## AIM OF THE EXERCISE:
Would you copy the lines below exactly and omit the images?

## DATASET EXCERPT:
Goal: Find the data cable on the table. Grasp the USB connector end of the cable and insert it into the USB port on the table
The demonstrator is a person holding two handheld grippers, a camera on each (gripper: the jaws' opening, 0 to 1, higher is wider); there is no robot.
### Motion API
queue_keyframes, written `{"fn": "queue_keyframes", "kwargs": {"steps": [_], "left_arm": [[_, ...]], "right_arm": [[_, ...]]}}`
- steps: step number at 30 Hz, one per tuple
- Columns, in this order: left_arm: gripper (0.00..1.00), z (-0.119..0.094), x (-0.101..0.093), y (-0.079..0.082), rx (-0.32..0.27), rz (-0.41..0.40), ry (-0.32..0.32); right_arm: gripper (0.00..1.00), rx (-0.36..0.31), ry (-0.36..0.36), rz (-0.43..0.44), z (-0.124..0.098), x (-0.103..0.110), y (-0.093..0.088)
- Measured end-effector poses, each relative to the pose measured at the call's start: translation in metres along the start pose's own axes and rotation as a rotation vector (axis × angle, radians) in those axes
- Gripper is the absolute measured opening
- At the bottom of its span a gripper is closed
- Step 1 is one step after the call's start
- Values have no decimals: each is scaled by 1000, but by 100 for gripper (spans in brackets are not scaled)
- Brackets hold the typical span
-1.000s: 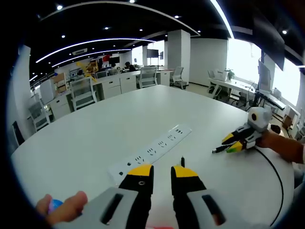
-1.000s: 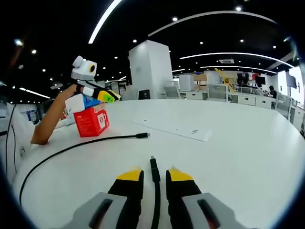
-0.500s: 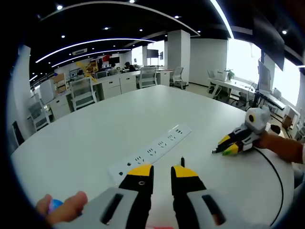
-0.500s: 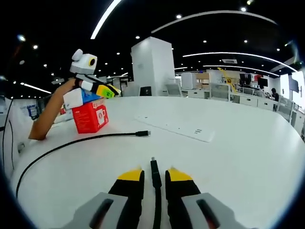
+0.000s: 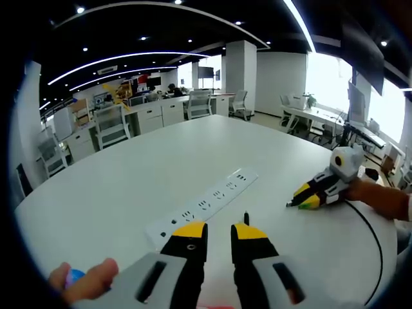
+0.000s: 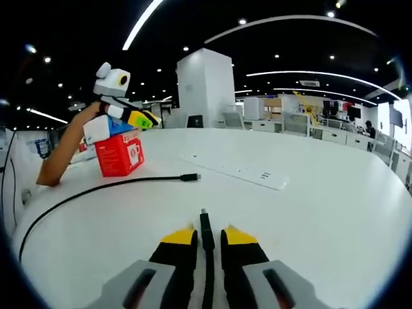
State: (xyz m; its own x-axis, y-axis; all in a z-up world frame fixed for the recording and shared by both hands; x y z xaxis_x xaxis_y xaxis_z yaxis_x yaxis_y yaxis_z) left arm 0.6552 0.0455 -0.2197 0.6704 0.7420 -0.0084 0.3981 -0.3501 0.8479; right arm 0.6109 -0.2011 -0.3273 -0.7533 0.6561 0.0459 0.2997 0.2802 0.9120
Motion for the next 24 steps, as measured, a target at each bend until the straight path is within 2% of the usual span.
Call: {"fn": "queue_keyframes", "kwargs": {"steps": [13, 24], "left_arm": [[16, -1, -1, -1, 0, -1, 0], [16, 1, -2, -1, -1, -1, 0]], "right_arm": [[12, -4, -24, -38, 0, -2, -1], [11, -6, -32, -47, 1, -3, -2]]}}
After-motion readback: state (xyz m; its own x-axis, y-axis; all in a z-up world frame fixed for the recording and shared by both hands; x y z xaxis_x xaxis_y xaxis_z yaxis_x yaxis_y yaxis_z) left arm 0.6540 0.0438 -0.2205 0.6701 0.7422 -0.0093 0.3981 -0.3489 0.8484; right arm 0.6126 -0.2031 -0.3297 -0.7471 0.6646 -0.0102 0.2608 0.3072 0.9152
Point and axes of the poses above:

## YOUR SOLUTION:
Goal: Find the data cable on the table. Grasp the USB connector end of the cable and insert it into the USB port on the table
The demonstrator is a person holding two handheld grippers, a camera on each (gripper: the jaws' opening, 0 to 1, higher is wider); there is no robot.
### Motion API
queue_keyframes, written `{"fn": "queue_keyframes", "kwargs": {"steps": [_], "left_arm": [[_, ...]], "right_arm": [[_, ...]]}}`
- steps: step number at 30 Hz, one per tuple
- Columns, in this order: left_arm: gripper (0.00..1.00), z (-0.119..0.094), x (-0.101..0.093), y (-0.079..0.082), rx (-0.32..0.27), rz (-0.41..0.40), ry (-0.32..0.32); right_arm: gripper (0.00..1.00), rx (-0.36..0.31), ry (-0.36..0.36), rz (-0.43..0.44), z (-0.124..0.098), x (-0.103..0.110), y (-0.093..0.088)
- Measured end-effector poses, each relative to the pose measured at the call's start: translation in metres along the start pose's own axes and rotation as a rotation vector (axis × angle, radians) in those axes
- Gripper is the absolute measured opening
- At the bottom of its span a gripper is closed
- Step 1 is one step after the call's start
- Values have no decimals: each is scaled by 1000, but by 100 for gripper (spans in brackets are not scaled)
- Brackets hold the typical span
-1.000s: 
-1.000s: 
-0.500s: 
-0.500s: 
+0.000s: 
+0.000s: 
State: (xyz m; its own x-axis, y-axis; all in a z-up world frame fixed for the recording and shared by both hands; x y z xaxis_x xaxis_y xaxis_z yaxis_x yaxis_y yaxis_z) left arm 0.6552 0.0455 -0.2197 0.6704 0.7420 -0.0084 0.3981 -0.3501 0.8479; right arm 0.6109 -0.2011 -0.3273 -0.7533 0.6561 0.0459 0.2997 0.2802 0.9120
Motion for the next 24 steps, as measured, a target at each bend until the straight path is within 2% of the usual span.
Call: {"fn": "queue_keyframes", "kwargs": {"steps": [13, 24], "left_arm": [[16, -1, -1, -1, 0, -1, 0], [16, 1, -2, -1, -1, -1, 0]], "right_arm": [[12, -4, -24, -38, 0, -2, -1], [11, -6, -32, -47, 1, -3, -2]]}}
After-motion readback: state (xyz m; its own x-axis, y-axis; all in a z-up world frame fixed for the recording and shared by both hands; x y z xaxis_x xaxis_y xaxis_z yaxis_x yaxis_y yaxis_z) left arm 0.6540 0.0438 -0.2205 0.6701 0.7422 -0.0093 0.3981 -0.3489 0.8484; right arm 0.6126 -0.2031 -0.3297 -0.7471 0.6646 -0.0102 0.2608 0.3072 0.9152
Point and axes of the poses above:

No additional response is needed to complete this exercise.